After the loop I also modify this table (add new columns and join with other tables). I think that the workflow works well but in last case I have found that in one join some rows were duplicated. The total number of rows must be equal to the sum of all rows in the excel files. I find the error and resolve it but …

What I want is to create a separate table inside the loop (group some columns and count an sum some values) and compare this values with the values in a table (with same group method) at the end of the workflow. So I need that the (temporal) values in the GropuBy node inside the loop are stored in a separate table every time the excel file is processed.

How can I do this?

Thank you
Andrej

AnotherFraudUser · May 19, 2020, 8:12pm

Hi @andrejz,

for the problem with the join, I think you have to provide your workflow to actually check what is wrong
If true duplicates are created, then you could use the GroupBy Node on all columns (without aggregation) to make them distinct

For your second part I actually do not understand your problem (maybe you can clarify?)
You can use multiple groupby nodes in the same loop, so you could split the data path, make your comparision and later combine the data path again with a switch end

andrejz · May 20, 2020, 6:51am

Thank you for the reply.

I solved the problem with the join (I have made a mistake in the configuration).
On the experience with this join I want to make two additional tables to compare them when the workflow ends to see if there are more errors like this I have made with the join (to see if certain properties remain the same as the number of rows for example).

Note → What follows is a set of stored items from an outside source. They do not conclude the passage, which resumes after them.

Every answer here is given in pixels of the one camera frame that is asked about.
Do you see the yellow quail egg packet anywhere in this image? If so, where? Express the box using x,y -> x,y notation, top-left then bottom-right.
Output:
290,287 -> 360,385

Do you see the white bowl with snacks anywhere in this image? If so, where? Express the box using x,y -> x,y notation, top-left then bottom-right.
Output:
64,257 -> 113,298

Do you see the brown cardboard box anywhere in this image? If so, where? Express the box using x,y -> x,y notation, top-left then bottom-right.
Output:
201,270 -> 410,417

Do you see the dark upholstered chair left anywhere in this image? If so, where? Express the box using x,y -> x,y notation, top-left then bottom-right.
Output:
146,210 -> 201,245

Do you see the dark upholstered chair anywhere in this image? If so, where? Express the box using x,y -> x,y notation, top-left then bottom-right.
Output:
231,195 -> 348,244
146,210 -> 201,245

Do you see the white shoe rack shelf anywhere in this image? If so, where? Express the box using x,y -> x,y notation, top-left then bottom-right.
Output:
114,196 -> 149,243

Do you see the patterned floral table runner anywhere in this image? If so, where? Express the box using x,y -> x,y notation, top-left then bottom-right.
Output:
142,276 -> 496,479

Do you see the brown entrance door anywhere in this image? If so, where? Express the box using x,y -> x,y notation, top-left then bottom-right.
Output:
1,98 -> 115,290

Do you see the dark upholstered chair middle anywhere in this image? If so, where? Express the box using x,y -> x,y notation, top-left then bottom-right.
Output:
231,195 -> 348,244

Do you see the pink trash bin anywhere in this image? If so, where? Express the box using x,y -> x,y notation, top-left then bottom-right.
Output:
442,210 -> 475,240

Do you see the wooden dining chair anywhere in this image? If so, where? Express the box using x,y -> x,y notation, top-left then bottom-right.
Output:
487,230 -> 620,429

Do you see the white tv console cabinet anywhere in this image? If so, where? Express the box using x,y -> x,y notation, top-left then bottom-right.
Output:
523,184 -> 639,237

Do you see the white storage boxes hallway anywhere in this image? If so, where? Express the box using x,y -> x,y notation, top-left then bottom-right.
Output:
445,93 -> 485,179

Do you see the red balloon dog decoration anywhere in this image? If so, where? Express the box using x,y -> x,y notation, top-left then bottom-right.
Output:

I have made a very simple workflow to demonstrate what I mean (check number of Customer_id and sum of Total during importing the data and at the end of the workflow).
One solution is to put the GroupBy node at the end of the loop. Then I compare the tables “Compare table 1 - alternative” and “Comapre table 2”

But how can be done with the GroupBy node inside the loop or more generic how to produce a table inside a loop with partial data which is produced every iteration (like GroupBy - Compare table 1 node)?

Thank you

Test.knar (87.6 KB)

AnotherFraudUser · May 20, 2020, 12:26pm

Hi andrejz,

I think I now understand your problem
I think you are looking for the loop end (2 ports) node:

There you can create two tables inside the loop and put out both tables in the end
Attached your workflow slightly changed
Test.knar (59.1 KB)

However if you need more than 2 tables - then I would suggest to run the loop multiple times (not the prettiest solution by most likely the easiest:
->see workflow1

Hope this somewhat helps

andrejz · May 20, 2020, 12:56pm

I have made some little changes but you solved my problem

Thank you

Test_solution.knar (57.3 KB)

AnotherFraudUser · May 20, 2020, 1:15pm

Great!
Thanks for sharing the final solution

andrejz · May 21, 2020, 5:39am

For the KNIME staff (developers) … If it is needed more than two tables maybe the node “Loop End (2 ports)” can be upgraded to add input ports (and automaticly add output port) like the “Concatenate” node

ipazin · May 22, 2020, 2:57pm

Hi there @andrejz,

glad you made it.

Regarding Loop End with dynamic ports it was wished here as well:

Will check it and get back to you.

Br,
Ivan

system · May 29, 2020, 2:57pm

This topic was automatically closed 7 days after the last reply. New replies are no longer allowed.